At the risk of sounding unromantic, I just watched the finale to The Bachelor: On the Wings of Love and think I need an airsick bag. And I'm not alone. My three neighbors, who got together tonight for an impromptu finale party, are all in agreement too.
What the hell was Jake thinking?
It's not that I particularly cared (in the grand scheme of things) whether or not he picked Vienna over Tenley, it's that, as a woman, I am constantly flabbergasted by the decisions men make about relationships in general.
I've watched The Bachelor for years with the same shell-shocked horror, as I realize, time and time again, that I wouldn't make it five minutes on that show.
First of all, I don't do well in groups. I'm a strictly one-person-at-a-time kind of girl. Group dates? You've got to be kidding. And I'm not competitive at all. You and me like the same guy? Take him. Spare me the drama. Plus, I would never EVER be the girl making out with the bachelor in a ubiquitous hot tub scene. I've never felt any desire whatsoever to kiss anyone on the first date (honest--and was known to actually sprint like an Olympic track star from the car if a guy moved in to kiss me) and I sure as hell wouldn't be kissing on anybody with a camera nearby, and especially not if there was any possibility at all that he'd be kissing other girls in the foreseeable future.
I've been accused, many many times, of being difficult to read, standoffish, cold, reserved, and unapproachable. I'm not, but I'm also not the type to go around fawning and heaving my bosom at people. I've noticed that men like that sort of thing--but it seems so disingenuous. Which is why I'm thankful every day of my life that I met Tom. He understood that while I wasn't a fawner and a bosom-heaver, I was honest, and if I liked you, I'd come around by date #2.
Back when we were just online friends, we started a nightly ritual where we'd IM each other after every date either of us went on.

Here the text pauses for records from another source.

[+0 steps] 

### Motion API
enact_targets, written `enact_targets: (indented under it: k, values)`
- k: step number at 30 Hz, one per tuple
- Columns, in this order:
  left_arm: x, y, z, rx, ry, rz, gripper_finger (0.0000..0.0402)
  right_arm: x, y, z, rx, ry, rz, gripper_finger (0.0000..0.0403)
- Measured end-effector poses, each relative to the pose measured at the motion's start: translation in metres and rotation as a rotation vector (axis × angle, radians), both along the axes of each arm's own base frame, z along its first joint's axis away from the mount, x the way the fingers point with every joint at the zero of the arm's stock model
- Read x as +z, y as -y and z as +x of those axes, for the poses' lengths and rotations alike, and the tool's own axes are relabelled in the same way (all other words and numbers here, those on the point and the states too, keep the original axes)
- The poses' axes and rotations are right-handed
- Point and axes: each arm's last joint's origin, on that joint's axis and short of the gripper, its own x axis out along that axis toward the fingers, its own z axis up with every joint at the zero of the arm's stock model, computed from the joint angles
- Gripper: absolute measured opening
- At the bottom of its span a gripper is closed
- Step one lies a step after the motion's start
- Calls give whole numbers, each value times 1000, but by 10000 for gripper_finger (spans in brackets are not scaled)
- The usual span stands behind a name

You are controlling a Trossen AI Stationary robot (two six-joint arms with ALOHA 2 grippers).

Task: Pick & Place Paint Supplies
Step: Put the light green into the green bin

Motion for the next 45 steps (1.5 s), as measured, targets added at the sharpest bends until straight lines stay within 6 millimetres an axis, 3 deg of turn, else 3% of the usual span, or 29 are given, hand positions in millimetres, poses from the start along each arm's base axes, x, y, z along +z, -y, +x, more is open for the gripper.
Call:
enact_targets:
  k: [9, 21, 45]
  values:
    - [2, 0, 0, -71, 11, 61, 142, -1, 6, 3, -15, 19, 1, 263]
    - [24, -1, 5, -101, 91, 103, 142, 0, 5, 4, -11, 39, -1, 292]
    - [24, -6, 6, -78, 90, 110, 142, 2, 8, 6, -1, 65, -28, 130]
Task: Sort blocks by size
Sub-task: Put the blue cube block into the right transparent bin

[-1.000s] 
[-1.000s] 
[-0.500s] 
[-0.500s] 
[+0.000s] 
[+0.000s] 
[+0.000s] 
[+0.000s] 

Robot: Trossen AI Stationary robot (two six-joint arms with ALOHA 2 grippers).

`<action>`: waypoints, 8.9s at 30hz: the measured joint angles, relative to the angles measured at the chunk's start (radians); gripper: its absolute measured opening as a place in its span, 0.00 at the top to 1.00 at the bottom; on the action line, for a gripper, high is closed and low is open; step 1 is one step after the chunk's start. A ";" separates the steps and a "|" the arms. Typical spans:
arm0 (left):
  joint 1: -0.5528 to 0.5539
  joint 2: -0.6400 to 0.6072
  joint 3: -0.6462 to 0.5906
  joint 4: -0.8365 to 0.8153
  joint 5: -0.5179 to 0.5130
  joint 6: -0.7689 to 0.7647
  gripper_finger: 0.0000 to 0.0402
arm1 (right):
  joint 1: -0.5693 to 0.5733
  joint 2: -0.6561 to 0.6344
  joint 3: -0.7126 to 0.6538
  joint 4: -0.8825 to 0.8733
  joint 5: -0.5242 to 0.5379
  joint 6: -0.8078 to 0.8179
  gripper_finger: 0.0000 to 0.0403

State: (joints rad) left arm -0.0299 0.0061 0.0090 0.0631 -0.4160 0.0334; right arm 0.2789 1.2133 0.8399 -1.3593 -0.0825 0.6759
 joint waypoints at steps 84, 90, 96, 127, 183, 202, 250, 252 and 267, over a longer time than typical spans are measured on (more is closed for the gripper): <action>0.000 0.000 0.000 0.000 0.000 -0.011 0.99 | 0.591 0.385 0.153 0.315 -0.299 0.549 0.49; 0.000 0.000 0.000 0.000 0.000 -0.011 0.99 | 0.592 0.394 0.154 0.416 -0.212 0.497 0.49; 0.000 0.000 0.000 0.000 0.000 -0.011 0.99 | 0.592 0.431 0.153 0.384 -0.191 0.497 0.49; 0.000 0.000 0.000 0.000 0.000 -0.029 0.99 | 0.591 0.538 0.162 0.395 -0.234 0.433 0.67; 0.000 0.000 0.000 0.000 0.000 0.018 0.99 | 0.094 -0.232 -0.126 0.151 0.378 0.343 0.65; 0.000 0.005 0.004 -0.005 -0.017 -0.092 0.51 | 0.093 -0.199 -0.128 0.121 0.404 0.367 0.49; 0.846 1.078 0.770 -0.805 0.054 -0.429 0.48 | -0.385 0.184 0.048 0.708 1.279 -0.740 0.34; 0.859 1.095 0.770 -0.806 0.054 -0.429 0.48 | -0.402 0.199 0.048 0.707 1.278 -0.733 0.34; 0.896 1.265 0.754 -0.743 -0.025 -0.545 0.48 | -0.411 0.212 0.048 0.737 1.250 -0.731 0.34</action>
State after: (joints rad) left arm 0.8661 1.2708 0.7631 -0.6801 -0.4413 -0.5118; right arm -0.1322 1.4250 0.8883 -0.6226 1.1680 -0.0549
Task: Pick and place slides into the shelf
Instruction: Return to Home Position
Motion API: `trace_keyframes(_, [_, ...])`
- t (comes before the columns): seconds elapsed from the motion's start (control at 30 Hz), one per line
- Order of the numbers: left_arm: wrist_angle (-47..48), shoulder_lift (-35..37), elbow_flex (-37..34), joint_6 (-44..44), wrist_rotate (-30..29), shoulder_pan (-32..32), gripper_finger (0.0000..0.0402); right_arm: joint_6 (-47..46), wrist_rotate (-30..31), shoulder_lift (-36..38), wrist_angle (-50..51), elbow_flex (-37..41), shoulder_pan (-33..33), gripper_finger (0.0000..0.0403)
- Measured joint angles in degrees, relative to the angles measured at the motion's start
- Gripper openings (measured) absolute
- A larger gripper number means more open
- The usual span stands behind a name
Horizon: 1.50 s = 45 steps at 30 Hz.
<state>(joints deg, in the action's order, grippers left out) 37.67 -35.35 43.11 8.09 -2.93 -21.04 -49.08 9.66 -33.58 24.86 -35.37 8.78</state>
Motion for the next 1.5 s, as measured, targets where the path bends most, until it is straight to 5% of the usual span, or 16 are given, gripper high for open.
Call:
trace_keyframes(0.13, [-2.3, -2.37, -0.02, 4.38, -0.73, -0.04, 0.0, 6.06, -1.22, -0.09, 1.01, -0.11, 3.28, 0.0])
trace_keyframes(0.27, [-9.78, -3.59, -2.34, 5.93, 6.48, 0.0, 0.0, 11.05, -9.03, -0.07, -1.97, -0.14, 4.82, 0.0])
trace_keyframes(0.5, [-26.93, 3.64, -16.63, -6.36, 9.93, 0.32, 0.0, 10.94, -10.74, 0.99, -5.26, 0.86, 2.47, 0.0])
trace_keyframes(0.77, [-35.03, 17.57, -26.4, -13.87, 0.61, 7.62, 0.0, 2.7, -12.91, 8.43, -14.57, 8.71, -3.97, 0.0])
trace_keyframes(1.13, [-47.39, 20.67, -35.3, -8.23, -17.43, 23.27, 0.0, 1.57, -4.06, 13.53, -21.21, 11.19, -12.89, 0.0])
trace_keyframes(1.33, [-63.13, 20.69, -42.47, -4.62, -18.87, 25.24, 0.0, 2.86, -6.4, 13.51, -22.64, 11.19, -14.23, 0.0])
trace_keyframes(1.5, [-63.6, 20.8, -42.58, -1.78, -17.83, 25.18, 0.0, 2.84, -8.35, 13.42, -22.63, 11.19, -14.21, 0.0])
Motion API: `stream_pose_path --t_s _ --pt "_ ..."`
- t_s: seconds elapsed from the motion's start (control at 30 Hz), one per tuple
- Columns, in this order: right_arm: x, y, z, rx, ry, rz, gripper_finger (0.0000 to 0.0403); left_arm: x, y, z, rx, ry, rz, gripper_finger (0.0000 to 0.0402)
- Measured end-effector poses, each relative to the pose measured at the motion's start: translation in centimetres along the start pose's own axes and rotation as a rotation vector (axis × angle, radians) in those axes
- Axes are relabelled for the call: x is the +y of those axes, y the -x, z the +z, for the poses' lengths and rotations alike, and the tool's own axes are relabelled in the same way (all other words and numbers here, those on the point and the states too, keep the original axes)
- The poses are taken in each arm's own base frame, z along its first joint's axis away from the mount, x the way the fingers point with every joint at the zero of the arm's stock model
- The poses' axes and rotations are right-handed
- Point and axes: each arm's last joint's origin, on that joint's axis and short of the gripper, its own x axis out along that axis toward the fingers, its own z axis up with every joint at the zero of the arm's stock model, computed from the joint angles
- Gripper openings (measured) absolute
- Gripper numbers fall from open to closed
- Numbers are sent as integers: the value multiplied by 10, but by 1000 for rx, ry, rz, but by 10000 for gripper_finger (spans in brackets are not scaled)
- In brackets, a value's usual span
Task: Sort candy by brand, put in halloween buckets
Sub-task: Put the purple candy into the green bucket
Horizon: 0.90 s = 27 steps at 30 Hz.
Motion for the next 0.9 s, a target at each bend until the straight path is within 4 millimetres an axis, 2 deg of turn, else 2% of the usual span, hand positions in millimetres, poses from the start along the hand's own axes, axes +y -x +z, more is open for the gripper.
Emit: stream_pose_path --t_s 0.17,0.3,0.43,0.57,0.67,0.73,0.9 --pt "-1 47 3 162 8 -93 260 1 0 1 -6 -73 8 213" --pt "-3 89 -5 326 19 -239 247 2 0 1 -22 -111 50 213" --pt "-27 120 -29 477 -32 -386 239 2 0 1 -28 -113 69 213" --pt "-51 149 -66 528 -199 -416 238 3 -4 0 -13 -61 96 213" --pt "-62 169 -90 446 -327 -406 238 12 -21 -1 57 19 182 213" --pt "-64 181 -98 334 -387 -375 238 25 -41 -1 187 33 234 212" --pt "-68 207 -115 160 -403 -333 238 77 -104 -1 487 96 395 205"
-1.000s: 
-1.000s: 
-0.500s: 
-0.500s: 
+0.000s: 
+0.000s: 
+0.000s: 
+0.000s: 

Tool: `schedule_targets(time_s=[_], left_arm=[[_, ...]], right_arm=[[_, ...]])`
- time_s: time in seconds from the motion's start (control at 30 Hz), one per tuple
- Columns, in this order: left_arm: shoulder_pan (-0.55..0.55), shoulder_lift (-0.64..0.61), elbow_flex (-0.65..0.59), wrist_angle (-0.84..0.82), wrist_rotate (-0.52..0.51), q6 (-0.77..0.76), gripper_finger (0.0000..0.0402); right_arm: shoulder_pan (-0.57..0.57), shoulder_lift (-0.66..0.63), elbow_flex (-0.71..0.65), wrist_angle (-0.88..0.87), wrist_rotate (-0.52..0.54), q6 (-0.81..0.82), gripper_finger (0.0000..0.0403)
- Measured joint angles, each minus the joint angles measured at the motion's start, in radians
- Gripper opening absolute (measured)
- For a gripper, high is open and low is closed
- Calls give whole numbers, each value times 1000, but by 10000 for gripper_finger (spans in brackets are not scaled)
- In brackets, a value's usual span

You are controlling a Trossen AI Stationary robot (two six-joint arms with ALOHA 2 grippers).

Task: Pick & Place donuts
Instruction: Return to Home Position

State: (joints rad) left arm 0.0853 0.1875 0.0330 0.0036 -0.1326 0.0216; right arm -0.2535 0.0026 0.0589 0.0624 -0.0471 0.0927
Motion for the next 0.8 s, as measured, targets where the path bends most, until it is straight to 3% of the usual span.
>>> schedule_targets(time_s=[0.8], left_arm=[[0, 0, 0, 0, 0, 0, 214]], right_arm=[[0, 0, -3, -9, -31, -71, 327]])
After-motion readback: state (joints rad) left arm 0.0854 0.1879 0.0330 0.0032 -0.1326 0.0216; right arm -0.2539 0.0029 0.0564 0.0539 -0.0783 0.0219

It got to the point I looked more forward to the post-date debrief with Tom than the dates themselves. We figured we ought to go out at least once, for comparison's sake, and the rest is history. It wasn't a fairytale-moonlight-and-roses kind of relationship, but I'm married to my best friend, and even after almost ten years together, we still enjoy our nightly chats.
I haven't gotten any more romantic with age. The first time I heard Sara Bareilles' Not Gonna Write You A Love Song, I cranked it way up and, along with Fleetwood Mac's Landslide, and Edie Brickell and the New Bohemians' Circle, immediately adopted it as a personal life anthem.
..Convinced me to please you
Made me think that I need this too
I’m trying to let you hear me as I am...
’cause I believe there’s a way you can love me
Because I say
I won’t write you a love song
’cause you asked for it
’cause you need one, you see
So, being that we've established that I'm a bit romantically-obstinate, what in the hell has possessed me to write not one, but two, bloody romance novels? Surely I'm not that masochistic.
Oh, wait. Yes I am.
I'm been tinkering with the pivotal BIG ROMANTIC SCENE in my book, and am starting to wonder why I even bother. A lot like my life, my characters aren't exactly throwing themselves into each other's arms with wild declarations of love and shredding pieces of clothing.
But this is a novel, and I know it has to be juicy. Romantic things must be said. Heartfelt outpourings must pour forth. Bosoms should probably heave. There should be a little fawning.
And I can't even begin to picture it.
It seems I've hit a wall.
I had the same problem with How Home Improvement Saved My Marriage. The biggest problem with my book is that I cannot, for the life of me, convince my reader that these two characters are in love with each other--or that there's much of a marriage to save.
This is the reason that book is in a bin in the attic.